Enfin l’idée de créer un code pénal dédié à une fraction particulière de la population, c’est désigner cette population comme potentiellement plus délinquante, c’est en faire une classe dangereuse. Alors, quand c’est la jeunesse qui est ainsi disqualifiée, la société tout entière doit s’interroger sur son avenir.
La justice des mineurs mérite mieux. Le sujet est trop sérieux pour être traité de cette manière. L’absence de concertation et de consultation des personnels concernés ne fait que confirmer une vision totalement sécuritaire de la justice qui met en danger non seulement la démocratie mais aussi la sécurité elle-même des citoyens, qu’ils soient mineurs ou majeurs. Désormais, la GDS entend spolier le débat parlementaire en engageant une procédure accélérée pour l’adoption de ce projet ! C’est inadmissible !
L’Ordonnance de 45 ne doit pas être abrogée sans un projet ambitieux qui permette de revenir à ses principes fondamentaux au profit d’une justice des enfants et des adolescent.e.s protectrice, éducative, émancipatrice qui tienne compte de la spécificité de l’enfance et des problématiques inhérentes à l’adolescence.

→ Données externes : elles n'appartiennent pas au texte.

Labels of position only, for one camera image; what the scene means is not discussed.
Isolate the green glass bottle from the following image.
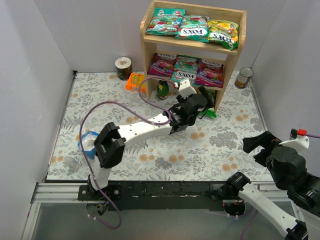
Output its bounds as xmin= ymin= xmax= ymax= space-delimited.
xmin=156 ymin=80 xmax=169 ymax=100

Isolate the green cassava chips bag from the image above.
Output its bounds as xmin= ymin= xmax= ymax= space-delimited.
xmin=204 ymin=89 xmax=217 ymax=119

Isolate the metal tin can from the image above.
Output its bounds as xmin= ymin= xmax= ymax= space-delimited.
xmin=234 ymin=67 xmax=253 ymax=89

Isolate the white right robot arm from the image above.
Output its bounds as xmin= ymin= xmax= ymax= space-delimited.
xmin=222 ymin=129 xmax=320 ymax=240

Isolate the wooden two-tier shelf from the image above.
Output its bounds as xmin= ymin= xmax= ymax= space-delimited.
xmin=139 ymin=0 xmax=247 ymax=111

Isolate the orange candy box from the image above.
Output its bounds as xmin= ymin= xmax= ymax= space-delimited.
xmin=124 ymin=72 xmax=145 ymax=92

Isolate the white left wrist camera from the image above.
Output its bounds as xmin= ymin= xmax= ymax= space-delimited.
xmin=174 ymin=77 xmax=197 ymax=99

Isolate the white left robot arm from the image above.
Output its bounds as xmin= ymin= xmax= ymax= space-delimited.
xmin=87 ymin=86 xmax=214 ymax=196

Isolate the yellow green Fox's candy bag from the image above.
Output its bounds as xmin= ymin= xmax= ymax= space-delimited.
xmin=206 ymin=19 xmax=239 ymax=51

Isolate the purple Fox's candy bag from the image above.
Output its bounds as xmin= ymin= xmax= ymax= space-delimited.
xmin=147 ymin=53 xmax=177 ymax=77
xmin=195 ymin=59 xmax=224 ymax=89

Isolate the teal Fox's candy bag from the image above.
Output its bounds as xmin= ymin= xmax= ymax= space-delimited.
xmin=175 ymin=15 xmax=209 ymax=43
xmin=145 ymin=8 xmax=186 ymax=36

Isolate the dark tape roll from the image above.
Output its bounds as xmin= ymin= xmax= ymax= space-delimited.
xmin=115 ymin=57 xmax=133 ymax=81

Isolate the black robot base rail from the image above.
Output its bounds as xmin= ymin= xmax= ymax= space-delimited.
xmin=76 ymin=178 xmax=261 ymax=217

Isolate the small clear plastic cup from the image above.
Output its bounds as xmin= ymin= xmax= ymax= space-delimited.
xmin=64 ymin=156 xmax=81 ymax=172

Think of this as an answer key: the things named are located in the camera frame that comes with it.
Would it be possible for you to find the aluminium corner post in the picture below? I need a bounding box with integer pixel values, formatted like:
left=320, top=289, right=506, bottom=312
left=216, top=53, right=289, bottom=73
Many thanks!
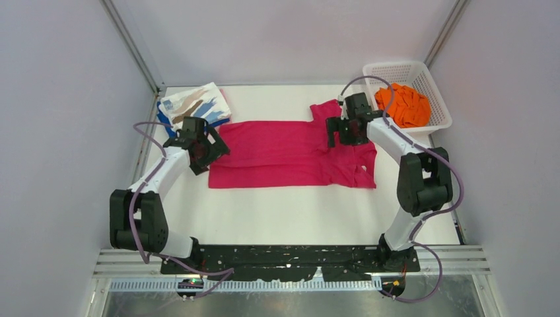
left=424, top=0, right=471, bottom=69
left=100, top=0, right=166, bottom=96

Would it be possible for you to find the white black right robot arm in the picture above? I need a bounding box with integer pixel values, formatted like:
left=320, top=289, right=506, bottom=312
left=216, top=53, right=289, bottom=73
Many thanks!
left=326, top=93, right=453, bottom=271

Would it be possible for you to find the orange t shirt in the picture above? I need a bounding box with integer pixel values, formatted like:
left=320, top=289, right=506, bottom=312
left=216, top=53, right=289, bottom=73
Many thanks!
left=388, top=83, right=431, bottom=128

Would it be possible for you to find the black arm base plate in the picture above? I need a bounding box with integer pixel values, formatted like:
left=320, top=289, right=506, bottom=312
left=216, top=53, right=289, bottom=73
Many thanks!
left=183, top=244, right=420, bottom=282

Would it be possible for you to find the aluminium frame rail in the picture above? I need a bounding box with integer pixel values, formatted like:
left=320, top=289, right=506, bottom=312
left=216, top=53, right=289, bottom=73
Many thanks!
left=93, top=245, right=491, bottom=295

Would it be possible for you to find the right aluminium corner post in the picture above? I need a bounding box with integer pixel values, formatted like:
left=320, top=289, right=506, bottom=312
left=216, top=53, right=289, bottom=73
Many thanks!
left=424, top=0, right=471, bottom=69

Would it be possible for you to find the left aluminium corner post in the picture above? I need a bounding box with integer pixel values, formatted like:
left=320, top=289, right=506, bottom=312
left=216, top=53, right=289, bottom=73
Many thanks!
left=100, top=0, right=166, bottom=96

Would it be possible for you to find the blue folded t shirt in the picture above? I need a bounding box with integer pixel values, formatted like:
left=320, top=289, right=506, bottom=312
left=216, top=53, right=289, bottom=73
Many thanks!
left=157, top=98, right=230, bottom=137

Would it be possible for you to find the white patterned folded t shirt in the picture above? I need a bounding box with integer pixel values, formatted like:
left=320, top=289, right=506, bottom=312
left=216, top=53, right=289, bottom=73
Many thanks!
left=158, top=82, right=232, bottom=132

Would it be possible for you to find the white plastic laundry basket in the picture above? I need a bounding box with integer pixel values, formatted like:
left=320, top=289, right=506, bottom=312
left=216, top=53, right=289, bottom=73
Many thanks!
left=363, top=61, right=452, bottom=135

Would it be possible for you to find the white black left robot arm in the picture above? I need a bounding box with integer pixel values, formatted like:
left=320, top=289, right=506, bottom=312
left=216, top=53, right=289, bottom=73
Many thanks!
left=109, top=116, right=230, bottom=273

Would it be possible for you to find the pink folded t shirt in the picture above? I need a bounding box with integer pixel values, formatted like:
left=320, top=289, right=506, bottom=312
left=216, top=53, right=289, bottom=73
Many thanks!
left=217, top=88, right=232, bottom=120

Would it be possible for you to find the magenta t shirt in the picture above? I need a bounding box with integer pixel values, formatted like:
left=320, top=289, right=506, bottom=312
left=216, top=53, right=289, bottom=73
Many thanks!
left=208, top=100, right=377, bottom=189

A la fin de son film « les Misérables », Ladj Ly reprend cette admirable phrase de Victor Hugo « il n’y a ni mauvaises herbes, ni mauvais hommes, il n’y a que de mauvais agriculteurs ». Parce que nous sommes toutes et tous concernés, il nous appartient de faire vivre une société conforme à cette intime conviction de Victor Hugo. C’est le sens de notre initiative d’aujourd’hui pour fêter dignement l’anniversaire de l’ordonnance de 1945.
Nous devons toutes et tous nous sentir toutes et tous concernés !
Françoise DUMONT
Présidente d’honneur de la LDH
Au nom du Collectif #JusticeDesEnfants.